**WORK INSTRUCTION:**
Go through the data below and copy each line where the word "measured" occurs.
Segment Start: DATA SHOWN
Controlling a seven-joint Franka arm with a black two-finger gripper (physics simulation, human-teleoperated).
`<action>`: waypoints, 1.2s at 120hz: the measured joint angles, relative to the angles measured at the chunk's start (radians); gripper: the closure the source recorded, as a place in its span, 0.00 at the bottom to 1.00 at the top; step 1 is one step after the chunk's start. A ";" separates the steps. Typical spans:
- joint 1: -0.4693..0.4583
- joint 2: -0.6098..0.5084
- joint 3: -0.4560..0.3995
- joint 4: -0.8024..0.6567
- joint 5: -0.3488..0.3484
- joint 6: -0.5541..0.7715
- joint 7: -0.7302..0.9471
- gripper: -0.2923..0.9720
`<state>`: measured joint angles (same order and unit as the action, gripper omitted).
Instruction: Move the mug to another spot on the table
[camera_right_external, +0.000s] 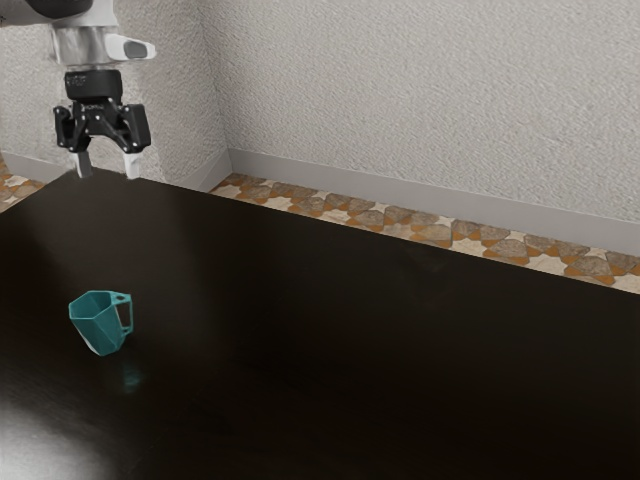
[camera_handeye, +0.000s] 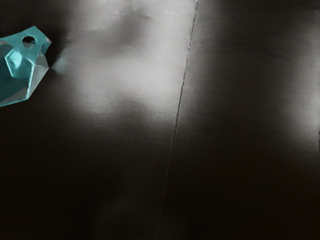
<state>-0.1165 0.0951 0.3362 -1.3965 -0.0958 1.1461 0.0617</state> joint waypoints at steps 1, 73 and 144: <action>-0.003 0.000 0.000 -0.001 0.000 0.014 0.002 0.24; 0.015 -0.113 -0.137 -0.575 0.122 0.681 0.099 0.24; 0.256 0.081 -0.164 -0.603 0.064 1.025 0.575 0.25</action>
<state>0.1393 0.1759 0.1723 -1.9997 -0.0318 2.1708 0.6365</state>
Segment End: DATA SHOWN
**TASK ANSWER:**
`<action>`: waypoints, 1.2s at 120hz: the measured joint angles, relative to the angles measured at the chunk's start (radians); gripper: the closure the source recorded, as a place in its span, 0.00 at the bottom to 1.00 at the top; step 1 is one step after the chunk's start. A ";" separates the steps. Typical spans:
`<state>`: measured joint angles (same order and unit as the action, gripper omitted).

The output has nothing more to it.